Stock declines that presage bad economic times often fall in big chunks, but then repeated big chunks. The market kept going down from 1929 to 1933.
But when stocks change direction and do presage calamity, they often do so in big chunks, like 1929. Why? There is something about arriving at a consensus interpretation of events that leads to big swings. That is a total guess well beyond today’s models.
Is a recession on its way? That’s just as hard to know. The economy does seem to be slowing down, but recessions seem to need a spark, an amplification mechanism; either a big event or a big blow up caused by the slide. That hasn’t happened yet.
Here is one thing we know for sure. Recessions and stocks will always be hard to forecast. If there was a scientifically valid way of saying the market would go down tomorrow, people would try to sell and the market would already have gone down today. If businesses knew there would be a recession in 6 months, they would stop hiring, borrowing, and investing, and there would be a recession today.
Jason Furman writing on the crash in the WSJ opined that
Federal Reserve Chairman Jerome Powell must be kicking himself for not cutting the federal-funds rate at last week’s Federal Open Market Committee meeting.
I disagree. The Fed should stop trying to prop up the stock market, and focus on inflation. OK, don’t let a crisis break out, but a crisis means bankruptcy not stock market losses.
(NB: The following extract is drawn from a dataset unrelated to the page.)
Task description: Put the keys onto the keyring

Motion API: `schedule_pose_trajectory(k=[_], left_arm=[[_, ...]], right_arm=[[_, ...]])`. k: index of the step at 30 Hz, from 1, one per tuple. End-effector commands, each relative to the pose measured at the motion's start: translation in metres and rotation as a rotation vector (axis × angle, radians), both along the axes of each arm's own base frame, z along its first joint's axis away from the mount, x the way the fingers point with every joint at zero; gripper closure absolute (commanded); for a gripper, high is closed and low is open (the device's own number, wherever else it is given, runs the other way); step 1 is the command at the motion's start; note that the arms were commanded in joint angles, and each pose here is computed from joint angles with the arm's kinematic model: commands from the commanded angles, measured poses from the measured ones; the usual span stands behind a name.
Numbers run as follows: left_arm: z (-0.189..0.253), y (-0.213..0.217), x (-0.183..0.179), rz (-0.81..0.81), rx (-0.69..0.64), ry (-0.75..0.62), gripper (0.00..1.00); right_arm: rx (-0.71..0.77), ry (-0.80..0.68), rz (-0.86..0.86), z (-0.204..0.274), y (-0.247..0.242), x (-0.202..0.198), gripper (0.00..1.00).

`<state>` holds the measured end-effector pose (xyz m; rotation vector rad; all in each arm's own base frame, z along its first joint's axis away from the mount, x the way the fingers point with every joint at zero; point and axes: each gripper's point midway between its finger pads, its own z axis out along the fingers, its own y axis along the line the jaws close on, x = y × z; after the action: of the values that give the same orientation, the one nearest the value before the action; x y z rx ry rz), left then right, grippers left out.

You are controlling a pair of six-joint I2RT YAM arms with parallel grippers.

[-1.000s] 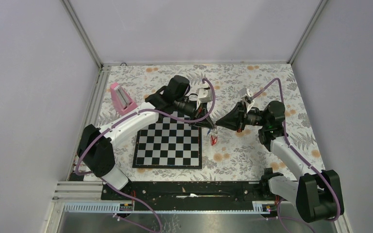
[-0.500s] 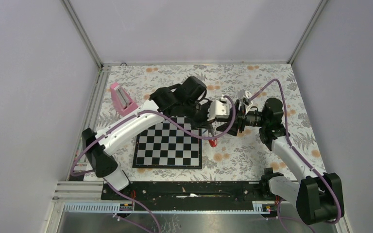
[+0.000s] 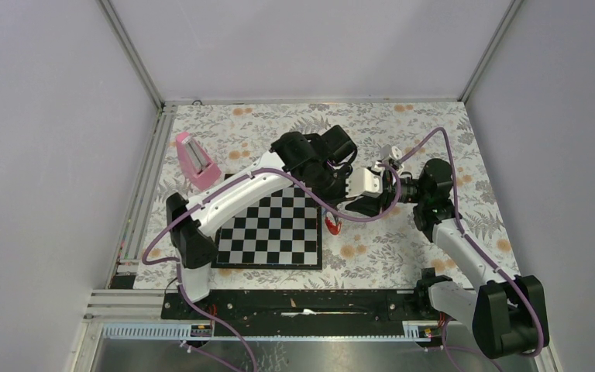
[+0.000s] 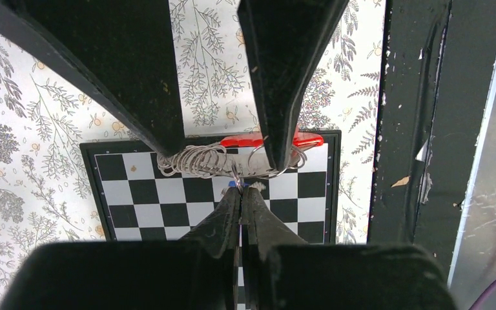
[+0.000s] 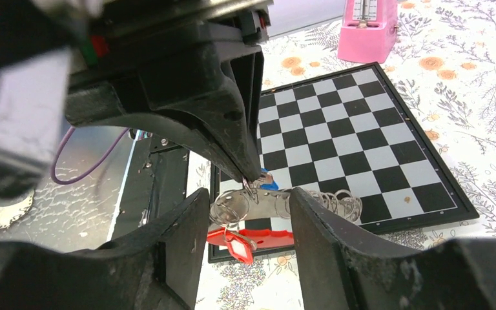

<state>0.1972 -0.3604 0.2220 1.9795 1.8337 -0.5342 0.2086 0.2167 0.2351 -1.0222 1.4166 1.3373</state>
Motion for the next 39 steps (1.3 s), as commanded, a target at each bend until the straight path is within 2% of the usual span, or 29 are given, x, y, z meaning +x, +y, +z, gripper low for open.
schedule_pose_trajectory(k=[1,10,15,20,27,32,36,39], left_arm=[[0.028,-0.005,-0.001,-0.003,-0.058,-0.033,1.0],[0.032,-0.016,-0.013,-0.042,-0.111,0.032,1.0],[0.031,-0.019,-0.013,-0.042,-0.116,0.042,1.0],[0.03,-0.021,-0.015,-0.043,-0.121,0.056,1.0],[0.028,-0.021,-0.014,-0.038,-0.117,0.057,1.0],[0.026,-0.022,-0.013,-0.034,-0.115,0.058,1.0],[0.03,-0.022,-0.013,-0.049,-0.138,0.048,1.0],[0.041,-0.019,-0.012,-0.067,-0.205,0.031,0.98]], right_arm=[[0.008,-0.041,0.034,0.002,0.003,-0.004,0.45],[0.014,-0.033,0.044,0.0,0.007,-0.006,0.47],[0.018,-0.029,0.054,0.001,0.009,-0.008,0.56],[0.017,-0.027,0.062,0.0,0.01,-0.009,0.71],[0.016,-0.029,0.065,-0.001,0.01,-0.01,0.81],[0.017,-0.031,0.069,0.001,0.01,-0.011,1.0],[0.023,-0.039,0.067,0.007,0.01,-0.01,1.0],[0.031,-0.04,0.06,0.014,0.009,-0.009,1.0]])
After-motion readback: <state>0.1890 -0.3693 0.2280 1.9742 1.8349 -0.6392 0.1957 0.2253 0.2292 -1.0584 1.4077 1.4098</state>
And if the Fed does have to intervene to stop a crisis, please this time ask just why systemically important investors are picking up pennies in front of steamrollers, and expecting the Fed to save them.
The Fed should continue to make aggressive use of open-mouth operations, meaning statements and other communications.
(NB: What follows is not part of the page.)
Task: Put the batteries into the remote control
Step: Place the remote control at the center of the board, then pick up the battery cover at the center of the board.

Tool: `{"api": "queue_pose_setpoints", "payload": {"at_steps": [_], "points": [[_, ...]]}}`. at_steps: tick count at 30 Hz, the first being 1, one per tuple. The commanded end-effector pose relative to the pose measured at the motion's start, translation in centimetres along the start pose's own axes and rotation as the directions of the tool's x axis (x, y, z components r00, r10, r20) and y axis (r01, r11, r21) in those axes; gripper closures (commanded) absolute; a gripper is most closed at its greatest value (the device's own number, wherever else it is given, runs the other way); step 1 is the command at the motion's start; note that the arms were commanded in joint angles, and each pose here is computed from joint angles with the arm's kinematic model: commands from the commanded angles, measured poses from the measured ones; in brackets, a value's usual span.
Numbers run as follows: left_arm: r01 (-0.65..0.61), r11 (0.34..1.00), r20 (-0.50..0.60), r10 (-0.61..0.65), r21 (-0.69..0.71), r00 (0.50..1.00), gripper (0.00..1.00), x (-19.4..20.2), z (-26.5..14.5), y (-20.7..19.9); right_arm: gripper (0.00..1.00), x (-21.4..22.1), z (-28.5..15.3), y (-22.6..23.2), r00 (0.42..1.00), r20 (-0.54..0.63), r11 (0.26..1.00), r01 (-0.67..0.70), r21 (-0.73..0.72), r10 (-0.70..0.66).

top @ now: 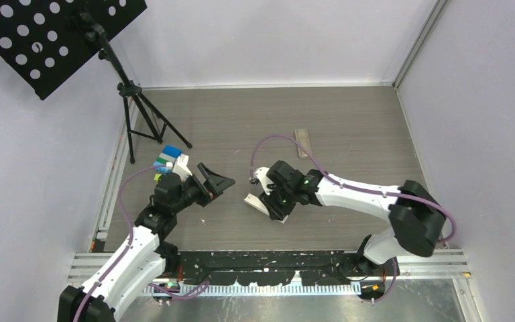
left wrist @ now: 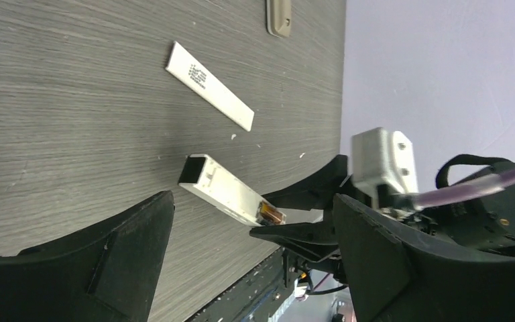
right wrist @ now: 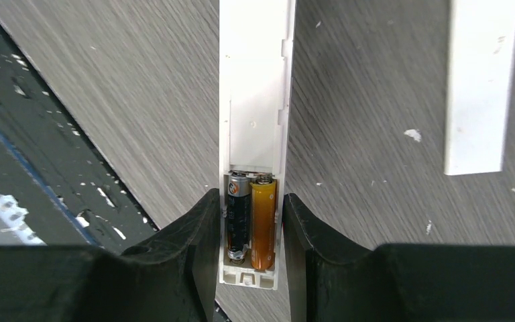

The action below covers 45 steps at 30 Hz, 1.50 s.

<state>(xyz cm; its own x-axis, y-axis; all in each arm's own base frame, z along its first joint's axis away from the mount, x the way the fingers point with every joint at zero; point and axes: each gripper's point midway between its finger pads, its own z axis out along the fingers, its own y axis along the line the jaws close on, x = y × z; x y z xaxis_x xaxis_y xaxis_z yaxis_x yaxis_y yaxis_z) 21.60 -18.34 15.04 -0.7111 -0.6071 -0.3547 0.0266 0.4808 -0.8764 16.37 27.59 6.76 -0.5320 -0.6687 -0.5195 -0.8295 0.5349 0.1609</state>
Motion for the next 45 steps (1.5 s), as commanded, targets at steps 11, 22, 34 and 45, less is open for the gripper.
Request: {"api": "queue_pose_setpoints", "payload": {"at_steps": [11,22,34,45], "points": [[-0.096,0.995,0.001,0.096,0.027,0.995,0.10,-1.3,0.6,-1.5,0.65,1.6,2.2,-1.8,0.974,-0.224,0.997,0.037,0.065,-0.021],[-0.100,0.995,-0.010,0.100,0.017,0.995,0.10,-1.5,1.1,-1.1,0.36,-3.1,-0.9,-0.9,0.996,-0.049,0.997,0.073,0.037,-0.071],[-0.121,0.992,-0.025,0.122,0.032,0.992,0.10,-1.5,1.5,-1.2,0.31,-4.2,1.4,-9.6,0.989,-0.146,0.986,0.004,0.169,0.021],[-0.151,0.988,-0.034,0.152,0.018,0.988,0.10,-1.7,1.8,-0.9,0.32,-5.5,5.5,-11.0,0.967,-0.249,0.992,0.072,0.104,-0.044]]}}
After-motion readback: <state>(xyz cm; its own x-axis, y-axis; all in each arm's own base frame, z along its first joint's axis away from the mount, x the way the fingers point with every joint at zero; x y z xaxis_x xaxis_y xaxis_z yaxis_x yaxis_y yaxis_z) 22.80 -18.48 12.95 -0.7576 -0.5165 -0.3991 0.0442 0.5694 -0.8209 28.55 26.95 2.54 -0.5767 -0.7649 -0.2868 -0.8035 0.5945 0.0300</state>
I disagree on this too. The Fed does far too much talking and trying to be expectations manager and market psychotherapist in chief. Speak softly and carry a big stick.
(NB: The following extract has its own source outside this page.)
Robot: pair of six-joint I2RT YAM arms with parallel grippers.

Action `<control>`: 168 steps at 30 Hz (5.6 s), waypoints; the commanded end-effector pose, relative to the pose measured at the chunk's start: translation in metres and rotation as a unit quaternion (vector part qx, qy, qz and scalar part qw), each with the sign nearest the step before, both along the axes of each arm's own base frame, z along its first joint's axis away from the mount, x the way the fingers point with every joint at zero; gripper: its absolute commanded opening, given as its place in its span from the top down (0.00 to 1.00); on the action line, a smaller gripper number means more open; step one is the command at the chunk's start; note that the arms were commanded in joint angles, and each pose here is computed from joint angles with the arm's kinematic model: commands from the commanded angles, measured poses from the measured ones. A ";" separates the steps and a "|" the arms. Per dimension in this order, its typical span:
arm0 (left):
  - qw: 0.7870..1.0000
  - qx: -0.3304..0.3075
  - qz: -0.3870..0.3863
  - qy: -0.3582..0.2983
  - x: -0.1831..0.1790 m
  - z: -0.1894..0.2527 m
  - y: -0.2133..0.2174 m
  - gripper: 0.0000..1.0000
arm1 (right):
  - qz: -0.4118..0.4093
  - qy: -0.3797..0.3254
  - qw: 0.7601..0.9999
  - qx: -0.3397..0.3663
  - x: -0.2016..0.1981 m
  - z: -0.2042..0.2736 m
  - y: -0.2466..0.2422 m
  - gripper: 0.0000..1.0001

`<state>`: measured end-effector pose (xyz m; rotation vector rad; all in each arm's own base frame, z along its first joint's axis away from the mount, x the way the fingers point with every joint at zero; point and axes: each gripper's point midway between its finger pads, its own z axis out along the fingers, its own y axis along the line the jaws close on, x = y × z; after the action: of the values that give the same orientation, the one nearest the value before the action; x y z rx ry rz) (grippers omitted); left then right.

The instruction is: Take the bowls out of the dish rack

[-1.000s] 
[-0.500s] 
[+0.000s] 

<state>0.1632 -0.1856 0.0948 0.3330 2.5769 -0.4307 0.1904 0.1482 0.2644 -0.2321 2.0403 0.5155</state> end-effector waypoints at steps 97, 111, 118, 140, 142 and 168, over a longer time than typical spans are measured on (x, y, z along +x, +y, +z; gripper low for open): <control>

Nice blog. Part of the issue is none of us has a crystal ball. Some history from my perspective. I was a managing partner of a hedge fund before I retired. We fully accepted the EMH and CAPM for pricing assets simply because all the info about an asset was impounded in the price. Our returns reflected an average correlation coefficient of 1 with the market returns over a ten year time horizon. an alpha of zero. Our risk adjusted returns were consistent with both leveraged and unleveraged market betas. When people asked for my market opinion, I said, "I don't know." It seems, at the margin, expectations change with new information arriving in the market. The intensity of which often yields significantly heavy tails.
Let's look at a different thing that can roil markets-emotion. Hard to quantify or predict. When I was on the trading floor we would just chalk it up to "more sellers than buyers". But, let's look at two events and compare and contrast them. First, August/September 2008. The market started falling out of bed but what was the catalyst? Not mortgage crisis yet. No, polls finally flipped and Obama was the clear leader over McCain. The market didn't know or trust Obama as a person yet. So, it started to fall out of bed on fear. There were also small war like skirmishes across the globe, one conveniently involving Russia (https://en.wikipedia.org/wiki/Portal:Current_events/August_2008). Inflation rate ticks up to 5.6% in the US. Hurricane events destroyed confidence in the Bush Presidency......Now, 2024. Who is President of the US? It is not Joe Biden who has dementia. Inflation isn't gone. Jobless claims are going higher. Polls switched so Harris is slightly beating Trump and the market doesn't trust Harris. There is a skirmish involving Russia, and it looks like Iran wants to attack Israel. Maybe some earnings leaked but they haven't been stellar ex post facto. Warren Buffett sold 50% of his Apple holdings and went to cash. What would the rational emotion be if you were holding stock? I don't think it is to buy with both hands. Sell Mortimer, Sell.